Task brief: Every line below that holds the string "shown" must be copied.

(Task inputs Opens)

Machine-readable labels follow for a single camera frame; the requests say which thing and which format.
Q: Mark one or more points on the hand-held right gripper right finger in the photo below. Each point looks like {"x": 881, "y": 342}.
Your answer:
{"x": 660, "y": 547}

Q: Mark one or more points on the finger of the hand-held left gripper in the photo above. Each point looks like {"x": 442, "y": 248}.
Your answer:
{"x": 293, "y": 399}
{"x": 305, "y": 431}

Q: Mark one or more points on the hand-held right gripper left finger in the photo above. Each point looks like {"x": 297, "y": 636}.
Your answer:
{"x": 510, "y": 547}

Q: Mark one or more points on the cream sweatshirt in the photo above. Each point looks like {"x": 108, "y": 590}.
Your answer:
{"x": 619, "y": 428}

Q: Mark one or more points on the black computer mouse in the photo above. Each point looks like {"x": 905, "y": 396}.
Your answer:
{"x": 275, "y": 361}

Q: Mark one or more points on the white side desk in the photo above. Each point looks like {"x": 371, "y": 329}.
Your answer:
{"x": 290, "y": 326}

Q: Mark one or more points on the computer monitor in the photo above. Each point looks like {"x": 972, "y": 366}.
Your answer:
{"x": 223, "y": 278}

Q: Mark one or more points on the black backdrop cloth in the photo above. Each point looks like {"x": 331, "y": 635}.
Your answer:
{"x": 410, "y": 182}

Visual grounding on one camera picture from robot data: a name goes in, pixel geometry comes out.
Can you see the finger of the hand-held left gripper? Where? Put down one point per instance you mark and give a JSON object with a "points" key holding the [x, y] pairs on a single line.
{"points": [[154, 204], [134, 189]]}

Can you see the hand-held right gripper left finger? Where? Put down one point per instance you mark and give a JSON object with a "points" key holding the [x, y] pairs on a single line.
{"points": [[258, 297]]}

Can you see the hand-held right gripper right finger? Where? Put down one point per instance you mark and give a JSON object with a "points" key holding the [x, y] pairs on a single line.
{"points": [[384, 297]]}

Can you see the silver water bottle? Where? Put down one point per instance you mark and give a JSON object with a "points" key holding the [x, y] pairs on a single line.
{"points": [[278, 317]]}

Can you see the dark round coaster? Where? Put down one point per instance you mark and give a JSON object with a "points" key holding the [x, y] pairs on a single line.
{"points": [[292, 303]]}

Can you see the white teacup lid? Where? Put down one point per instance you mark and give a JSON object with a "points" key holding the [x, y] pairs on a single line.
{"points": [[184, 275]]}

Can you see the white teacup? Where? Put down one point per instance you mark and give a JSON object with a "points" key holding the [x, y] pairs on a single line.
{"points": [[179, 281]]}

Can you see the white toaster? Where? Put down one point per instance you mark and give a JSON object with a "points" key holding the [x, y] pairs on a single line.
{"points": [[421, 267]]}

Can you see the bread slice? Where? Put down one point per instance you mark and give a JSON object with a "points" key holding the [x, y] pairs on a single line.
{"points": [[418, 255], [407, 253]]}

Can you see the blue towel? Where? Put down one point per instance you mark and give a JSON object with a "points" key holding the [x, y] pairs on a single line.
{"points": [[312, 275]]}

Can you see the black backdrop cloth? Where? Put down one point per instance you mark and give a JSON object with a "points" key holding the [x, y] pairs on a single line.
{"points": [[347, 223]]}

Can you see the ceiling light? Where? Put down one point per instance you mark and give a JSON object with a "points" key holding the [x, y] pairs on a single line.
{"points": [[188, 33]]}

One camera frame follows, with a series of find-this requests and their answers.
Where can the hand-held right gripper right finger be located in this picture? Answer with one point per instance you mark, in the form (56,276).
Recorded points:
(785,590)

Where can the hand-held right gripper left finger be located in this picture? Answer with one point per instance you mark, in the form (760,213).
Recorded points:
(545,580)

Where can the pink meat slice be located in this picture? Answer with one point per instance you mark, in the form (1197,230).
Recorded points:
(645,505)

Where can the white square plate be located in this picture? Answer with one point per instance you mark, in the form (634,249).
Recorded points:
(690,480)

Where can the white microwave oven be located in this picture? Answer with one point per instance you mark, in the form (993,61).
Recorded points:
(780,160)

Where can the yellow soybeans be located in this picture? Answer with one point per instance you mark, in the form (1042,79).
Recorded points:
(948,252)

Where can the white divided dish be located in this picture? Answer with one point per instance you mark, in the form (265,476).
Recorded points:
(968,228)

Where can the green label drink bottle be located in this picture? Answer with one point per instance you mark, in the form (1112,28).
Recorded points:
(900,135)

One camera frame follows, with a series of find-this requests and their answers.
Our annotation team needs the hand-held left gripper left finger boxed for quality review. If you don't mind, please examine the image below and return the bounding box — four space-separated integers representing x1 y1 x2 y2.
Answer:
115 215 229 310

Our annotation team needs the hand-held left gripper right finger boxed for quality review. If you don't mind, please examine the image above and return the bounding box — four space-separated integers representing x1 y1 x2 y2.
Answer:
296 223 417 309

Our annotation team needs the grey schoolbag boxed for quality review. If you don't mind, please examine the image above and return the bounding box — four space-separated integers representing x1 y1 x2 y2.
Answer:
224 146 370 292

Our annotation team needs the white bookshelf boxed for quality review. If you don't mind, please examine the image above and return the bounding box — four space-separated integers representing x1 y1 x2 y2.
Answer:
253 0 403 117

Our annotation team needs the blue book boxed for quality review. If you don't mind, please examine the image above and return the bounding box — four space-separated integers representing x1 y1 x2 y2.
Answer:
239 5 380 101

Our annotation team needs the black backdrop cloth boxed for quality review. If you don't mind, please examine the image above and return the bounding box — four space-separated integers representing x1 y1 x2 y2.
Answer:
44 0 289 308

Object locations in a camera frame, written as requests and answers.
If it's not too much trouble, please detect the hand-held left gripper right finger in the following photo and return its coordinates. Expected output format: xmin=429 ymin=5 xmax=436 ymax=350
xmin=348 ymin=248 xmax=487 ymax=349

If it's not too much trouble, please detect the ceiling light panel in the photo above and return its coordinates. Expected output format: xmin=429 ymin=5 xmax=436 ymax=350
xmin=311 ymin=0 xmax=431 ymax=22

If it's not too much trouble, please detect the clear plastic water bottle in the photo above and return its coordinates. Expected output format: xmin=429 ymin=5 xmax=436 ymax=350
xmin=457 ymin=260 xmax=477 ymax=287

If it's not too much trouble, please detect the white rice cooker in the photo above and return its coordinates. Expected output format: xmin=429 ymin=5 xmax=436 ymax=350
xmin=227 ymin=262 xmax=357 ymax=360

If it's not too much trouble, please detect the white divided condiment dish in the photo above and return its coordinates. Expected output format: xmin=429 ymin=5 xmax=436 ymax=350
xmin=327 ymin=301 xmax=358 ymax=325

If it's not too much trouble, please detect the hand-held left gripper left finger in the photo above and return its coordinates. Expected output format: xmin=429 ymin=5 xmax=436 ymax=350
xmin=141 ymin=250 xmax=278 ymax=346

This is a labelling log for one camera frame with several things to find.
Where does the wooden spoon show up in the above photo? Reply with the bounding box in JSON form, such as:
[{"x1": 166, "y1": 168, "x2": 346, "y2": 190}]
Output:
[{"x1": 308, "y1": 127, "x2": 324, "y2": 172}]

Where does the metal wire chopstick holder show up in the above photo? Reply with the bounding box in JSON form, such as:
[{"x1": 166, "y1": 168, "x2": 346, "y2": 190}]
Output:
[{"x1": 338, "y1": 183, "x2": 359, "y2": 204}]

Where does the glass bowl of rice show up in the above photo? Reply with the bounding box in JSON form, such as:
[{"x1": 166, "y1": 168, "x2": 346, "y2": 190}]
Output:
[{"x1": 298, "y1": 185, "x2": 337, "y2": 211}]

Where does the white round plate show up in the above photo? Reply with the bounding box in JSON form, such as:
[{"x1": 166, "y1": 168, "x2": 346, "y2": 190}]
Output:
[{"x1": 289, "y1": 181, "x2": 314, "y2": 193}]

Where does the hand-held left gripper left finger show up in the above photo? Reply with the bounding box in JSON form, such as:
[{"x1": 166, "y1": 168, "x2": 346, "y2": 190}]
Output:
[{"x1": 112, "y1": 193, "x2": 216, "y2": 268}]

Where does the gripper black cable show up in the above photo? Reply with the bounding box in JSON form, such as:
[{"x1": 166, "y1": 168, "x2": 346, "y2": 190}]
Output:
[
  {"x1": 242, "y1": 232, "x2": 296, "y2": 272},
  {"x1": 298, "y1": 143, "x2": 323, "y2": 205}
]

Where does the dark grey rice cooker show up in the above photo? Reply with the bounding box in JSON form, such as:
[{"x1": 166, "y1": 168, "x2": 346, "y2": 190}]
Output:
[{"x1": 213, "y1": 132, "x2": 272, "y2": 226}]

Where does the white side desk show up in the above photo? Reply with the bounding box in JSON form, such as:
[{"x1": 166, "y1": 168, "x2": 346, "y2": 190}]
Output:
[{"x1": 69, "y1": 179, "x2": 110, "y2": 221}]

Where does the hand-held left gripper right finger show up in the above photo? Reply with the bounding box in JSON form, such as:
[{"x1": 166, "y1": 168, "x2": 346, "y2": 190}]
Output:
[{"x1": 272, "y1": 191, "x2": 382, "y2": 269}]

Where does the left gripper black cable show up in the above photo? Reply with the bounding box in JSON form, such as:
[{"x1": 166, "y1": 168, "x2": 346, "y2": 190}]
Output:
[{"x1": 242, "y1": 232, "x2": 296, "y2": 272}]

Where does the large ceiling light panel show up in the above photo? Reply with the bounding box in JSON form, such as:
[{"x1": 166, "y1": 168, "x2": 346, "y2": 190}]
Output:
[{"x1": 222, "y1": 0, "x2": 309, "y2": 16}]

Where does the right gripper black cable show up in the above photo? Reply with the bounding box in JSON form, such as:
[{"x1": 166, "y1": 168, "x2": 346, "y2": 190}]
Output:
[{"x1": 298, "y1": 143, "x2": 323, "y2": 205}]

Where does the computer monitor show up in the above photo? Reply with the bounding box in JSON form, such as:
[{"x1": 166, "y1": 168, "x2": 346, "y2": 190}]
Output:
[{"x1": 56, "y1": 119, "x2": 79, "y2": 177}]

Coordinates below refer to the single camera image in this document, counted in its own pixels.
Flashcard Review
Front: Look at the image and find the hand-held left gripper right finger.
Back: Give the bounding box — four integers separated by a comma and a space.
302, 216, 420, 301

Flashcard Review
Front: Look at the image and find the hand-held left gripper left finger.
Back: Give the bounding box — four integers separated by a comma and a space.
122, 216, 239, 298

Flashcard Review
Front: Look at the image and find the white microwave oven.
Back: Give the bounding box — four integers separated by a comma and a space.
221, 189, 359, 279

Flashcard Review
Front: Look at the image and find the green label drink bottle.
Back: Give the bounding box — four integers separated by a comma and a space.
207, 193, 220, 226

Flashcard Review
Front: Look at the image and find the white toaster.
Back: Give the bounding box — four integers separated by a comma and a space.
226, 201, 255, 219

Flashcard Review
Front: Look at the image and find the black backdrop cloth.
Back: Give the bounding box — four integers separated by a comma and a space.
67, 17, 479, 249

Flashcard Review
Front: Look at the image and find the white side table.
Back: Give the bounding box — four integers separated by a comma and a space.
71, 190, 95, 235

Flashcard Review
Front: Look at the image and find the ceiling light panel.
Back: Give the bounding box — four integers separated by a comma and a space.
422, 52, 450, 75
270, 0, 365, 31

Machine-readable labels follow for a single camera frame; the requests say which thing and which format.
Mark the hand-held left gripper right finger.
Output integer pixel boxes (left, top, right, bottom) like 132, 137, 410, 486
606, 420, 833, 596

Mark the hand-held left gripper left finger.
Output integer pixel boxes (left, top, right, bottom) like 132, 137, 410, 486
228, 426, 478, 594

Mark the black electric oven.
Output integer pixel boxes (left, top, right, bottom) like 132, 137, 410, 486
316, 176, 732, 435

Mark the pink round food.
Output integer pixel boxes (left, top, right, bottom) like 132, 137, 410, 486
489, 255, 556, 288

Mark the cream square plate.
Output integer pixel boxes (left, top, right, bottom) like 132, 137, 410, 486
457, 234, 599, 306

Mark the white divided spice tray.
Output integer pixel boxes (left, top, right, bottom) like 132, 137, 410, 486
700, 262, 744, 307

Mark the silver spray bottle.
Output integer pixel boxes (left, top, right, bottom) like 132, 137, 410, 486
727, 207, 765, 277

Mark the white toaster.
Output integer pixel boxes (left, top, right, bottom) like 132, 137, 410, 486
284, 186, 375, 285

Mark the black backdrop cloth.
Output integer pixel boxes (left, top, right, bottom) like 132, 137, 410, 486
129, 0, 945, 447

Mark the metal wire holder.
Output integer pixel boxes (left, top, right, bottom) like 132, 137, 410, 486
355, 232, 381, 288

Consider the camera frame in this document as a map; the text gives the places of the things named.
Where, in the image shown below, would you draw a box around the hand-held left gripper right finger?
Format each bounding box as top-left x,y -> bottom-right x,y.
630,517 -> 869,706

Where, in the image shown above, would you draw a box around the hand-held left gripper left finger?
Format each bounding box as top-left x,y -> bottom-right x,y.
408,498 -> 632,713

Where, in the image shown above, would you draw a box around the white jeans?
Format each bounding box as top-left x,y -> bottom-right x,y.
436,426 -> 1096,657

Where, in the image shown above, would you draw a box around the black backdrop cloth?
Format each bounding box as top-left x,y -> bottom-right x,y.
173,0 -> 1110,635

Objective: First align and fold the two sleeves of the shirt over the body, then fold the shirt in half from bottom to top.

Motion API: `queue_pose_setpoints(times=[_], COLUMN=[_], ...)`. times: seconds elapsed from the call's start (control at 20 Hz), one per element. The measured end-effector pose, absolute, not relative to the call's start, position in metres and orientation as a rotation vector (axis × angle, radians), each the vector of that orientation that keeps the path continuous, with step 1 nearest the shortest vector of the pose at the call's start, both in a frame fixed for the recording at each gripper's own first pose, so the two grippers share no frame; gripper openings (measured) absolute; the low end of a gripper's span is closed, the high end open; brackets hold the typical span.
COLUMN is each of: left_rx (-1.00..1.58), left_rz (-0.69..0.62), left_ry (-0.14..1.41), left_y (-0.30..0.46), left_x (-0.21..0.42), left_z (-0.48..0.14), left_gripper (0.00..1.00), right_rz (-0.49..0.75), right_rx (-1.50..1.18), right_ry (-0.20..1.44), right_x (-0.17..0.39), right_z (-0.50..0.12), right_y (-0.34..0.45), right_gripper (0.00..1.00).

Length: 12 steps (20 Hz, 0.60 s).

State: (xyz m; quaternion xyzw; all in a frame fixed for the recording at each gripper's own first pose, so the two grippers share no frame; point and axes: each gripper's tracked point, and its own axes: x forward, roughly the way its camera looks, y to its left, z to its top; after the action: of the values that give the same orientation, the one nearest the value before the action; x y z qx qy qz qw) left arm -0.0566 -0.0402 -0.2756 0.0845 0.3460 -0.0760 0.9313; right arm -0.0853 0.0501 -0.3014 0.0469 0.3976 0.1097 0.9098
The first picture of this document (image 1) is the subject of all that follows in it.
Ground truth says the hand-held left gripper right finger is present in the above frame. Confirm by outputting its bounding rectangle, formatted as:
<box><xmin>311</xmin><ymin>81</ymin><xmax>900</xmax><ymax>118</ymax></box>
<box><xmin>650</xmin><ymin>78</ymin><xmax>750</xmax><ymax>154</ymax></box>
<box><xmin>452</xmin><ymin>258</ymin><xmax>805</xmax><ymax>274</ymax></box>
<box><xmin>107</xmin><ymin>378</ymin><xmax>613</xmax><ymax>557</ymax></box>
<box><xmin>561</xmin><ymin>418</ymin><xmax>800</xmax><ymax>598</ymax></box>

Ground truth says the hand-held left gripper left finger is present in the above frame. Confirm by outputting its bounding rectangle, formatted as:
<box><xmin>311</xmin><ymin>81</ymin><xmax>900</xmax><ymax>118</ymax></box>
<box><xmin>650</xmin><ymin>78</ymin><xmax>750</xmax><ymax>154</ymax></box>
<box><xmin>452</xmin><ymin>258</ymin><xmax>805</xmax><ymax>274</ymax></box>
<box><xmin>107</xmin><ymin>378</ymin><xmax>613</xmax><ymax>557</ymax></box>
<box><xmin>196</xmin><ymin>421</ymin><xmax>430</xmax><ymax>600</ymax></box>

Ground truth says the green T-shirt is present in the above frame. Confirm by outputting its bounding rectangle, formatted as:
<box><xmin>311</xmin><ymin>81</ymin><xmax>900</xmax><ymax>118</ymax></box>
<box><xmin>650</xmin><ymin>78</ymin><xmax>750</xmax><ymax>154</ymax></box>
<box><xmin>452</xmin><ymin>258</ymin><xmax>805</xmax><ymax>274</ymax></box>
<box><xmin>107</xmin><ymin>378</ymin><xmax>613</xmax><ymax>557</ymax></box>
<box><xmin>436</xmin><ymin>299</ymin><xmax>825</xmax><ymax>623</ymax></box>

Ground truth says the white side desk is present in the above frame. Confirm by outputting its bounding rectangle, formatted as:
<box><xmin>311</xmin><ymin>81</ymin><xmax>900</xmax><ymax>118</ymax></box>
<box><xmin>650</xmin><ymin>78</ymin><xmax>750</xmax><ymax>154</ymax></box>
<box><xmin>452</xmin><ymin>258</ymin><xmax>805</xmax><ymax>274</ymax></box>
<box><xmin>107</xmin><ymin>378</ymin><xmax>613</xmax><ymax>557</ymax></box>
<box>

(Task inputs Closes)

Answer space:
Where, in the image shown below, would you draw a box around the hand-held left gripper right finger?
Where, in the image shown above, would you draw a box around the hand-held left gripper left finger?
Where, in the image shown above, would you draw a box around the white jeans?
Where, in the image shown above, would you draw a box around the black backdrop cloth?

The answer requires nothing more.